ACTION ITEM:
Within the data below, determine how many lines contain "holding" and supply only that figure.

Data records:
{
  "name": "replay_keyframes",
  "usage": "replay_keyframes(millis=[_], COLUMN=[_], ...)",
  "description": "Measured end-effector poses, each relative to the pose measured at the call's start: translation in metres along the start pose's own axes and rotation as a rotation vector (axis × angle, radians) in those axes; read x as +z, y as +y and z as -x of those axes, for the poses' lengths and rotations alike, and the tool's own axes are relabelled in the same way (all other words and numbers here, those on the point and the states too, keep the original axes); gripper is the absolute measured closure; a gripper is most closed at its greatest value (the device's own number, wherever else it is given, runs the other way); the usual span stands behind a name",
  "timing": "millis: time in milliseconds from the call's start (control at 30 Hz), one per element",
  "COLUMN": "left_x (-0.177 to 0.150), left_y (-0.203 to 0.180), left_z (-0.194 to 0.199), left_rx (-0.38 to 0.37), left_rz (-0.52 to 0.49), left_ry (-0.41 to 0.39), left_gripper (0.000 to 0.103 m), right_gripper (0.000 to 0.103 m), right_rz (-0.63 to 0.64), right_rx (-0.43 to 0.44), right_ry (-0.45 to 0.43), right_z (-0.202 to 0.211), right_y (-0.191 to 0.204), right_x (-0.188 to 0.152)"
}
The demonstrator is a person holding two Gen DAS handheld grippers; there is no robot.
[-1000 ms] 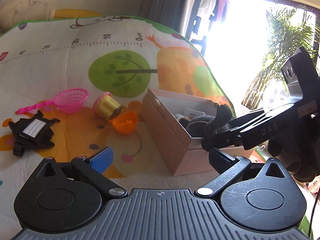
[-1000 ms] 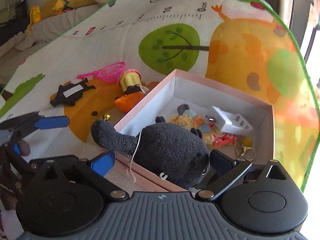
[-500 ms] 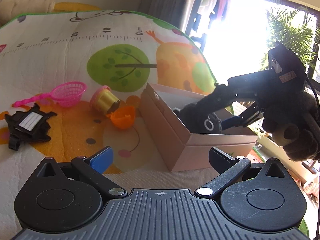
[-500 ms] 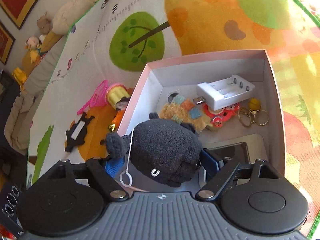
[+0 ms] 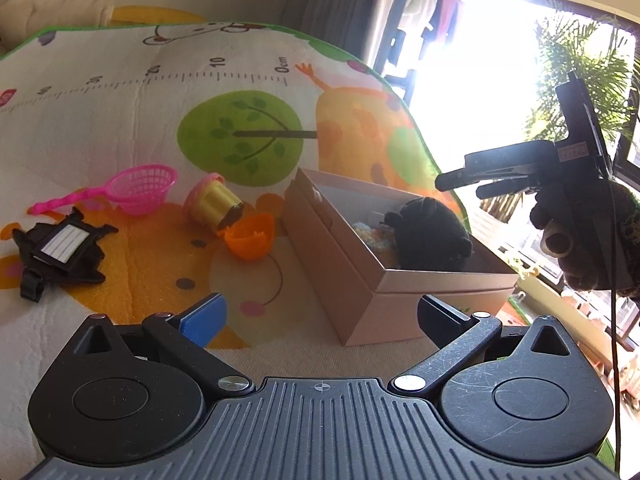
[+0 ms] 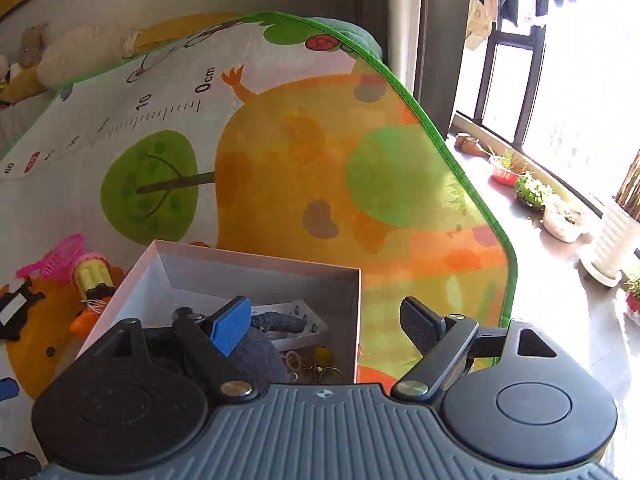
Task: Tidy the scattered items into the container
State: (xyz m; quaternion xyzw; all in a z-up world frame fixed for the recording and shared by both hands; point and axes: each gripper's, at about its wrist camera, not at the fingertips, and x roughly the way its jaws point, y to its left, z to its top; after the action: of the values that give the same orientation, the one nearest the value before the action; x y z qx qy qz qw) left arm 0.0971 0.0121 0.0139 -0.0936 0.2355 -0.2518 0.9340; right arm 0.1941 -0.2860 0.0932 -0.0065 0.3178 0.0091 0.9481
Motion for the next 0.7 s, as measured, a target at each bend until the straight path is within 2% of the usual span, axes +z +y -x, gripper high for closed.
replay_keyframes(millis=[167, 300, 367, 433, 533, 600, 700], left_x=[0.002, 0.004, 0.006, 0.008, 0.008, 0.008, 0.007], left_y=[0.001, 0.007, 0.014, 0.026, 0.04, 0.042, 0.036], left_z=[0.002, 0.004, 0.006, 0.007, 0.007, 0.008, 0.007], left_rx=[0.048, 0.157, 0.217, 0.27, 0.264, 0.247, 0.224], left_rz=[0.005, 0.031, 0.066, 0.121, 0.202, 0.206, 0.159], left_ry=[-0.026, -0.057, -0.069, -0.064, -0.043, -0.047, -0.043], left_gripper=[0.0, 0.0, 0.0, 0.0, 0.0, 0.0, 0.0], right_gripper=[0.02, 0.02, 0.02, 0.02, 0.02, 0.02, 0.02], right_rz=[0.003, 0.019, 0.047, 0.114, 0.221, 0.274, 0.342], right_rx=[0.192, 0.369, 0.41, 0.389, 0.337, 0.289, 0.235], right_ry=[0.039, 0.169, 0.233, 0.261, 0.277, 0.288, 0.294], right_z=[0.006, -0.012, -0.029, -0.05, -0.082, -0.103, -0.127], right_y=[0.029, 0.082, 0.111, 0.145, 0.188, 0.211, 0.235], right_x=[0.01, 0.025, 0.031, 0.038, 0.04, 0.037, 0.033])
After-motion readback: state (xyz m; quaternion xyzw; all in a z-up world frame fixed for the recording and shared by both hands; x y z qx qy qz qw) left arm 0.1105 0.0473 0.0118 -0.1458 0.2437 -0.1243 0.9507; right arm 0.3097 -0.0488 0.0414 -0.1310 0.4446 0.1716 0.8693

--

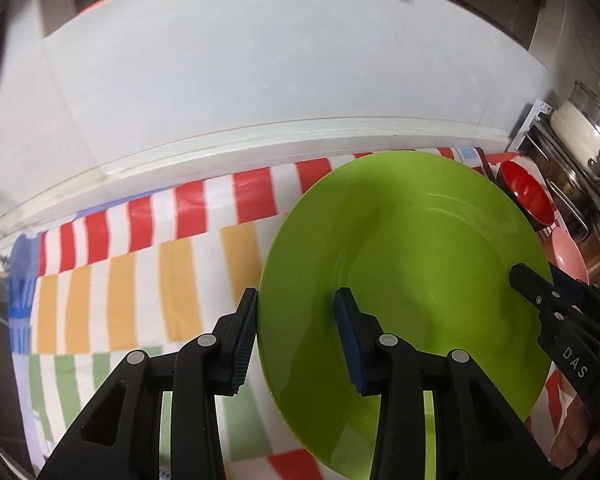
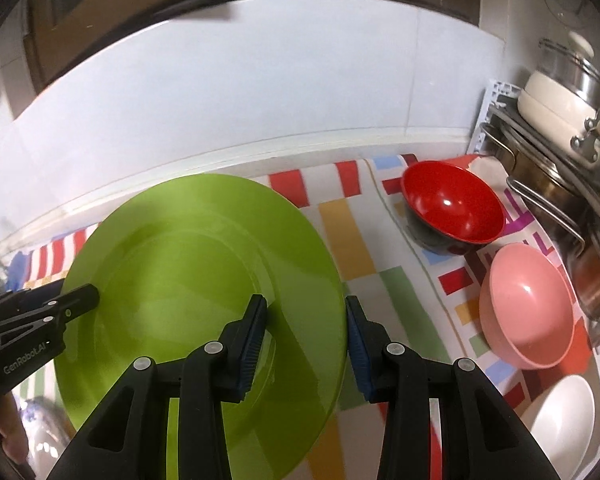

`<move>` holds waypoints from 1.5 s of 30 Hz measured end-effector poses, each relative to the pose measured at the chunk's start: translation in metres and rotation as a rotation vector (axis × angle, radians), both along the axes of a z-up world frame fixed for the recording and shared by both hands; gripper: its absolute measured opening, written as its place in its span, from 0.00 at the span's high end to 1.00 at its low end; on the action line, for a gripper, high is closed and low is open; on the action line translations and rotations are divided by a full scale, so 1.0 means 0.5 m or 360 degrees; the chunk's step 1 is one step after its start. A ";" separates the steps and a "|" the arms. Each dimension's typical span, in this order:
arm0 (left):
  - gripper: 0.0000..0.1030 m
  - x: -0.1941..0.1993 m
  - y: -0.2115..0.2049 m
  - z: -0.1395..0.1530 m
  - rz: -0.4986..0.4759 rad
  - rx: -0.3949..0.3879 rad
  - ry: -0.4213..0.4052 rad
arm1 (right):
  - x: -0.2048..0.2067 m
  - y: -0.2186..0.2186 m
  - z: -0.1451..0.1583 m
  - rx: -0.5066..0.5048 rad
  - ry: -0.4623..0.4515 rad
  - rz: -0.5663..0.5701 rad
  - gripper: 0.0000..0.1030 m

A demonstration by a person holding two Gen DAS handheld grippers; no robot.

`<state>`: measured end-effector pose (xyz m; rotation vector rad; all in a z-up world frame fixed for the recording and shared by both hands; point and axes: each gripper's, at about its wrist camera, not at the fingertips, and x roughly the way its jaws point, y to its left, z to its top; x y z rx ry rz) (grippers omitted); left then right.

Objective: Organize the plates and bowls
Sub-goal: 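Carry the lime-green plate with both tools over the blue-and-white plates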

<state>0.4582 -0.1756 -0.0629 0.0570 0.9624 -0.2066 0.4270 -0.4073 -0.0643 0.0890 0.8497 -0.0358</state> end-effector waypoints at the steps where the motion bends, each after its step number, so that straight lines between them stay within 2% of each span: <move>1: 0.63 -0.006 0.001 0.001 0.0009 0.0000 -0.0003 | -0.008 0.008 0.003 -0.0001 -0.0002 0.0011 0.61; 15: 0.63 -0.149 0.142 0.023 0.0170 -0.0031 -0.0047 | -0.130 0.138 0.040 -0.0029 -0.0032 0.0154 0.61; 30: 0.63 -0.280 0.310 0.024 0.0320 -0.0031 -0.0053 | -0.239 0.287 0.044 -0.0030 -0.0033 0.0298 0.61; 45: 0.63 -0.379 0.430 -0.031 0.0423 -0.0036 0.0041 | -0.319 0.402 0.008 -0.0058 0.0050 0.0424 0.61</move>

RESULT:
2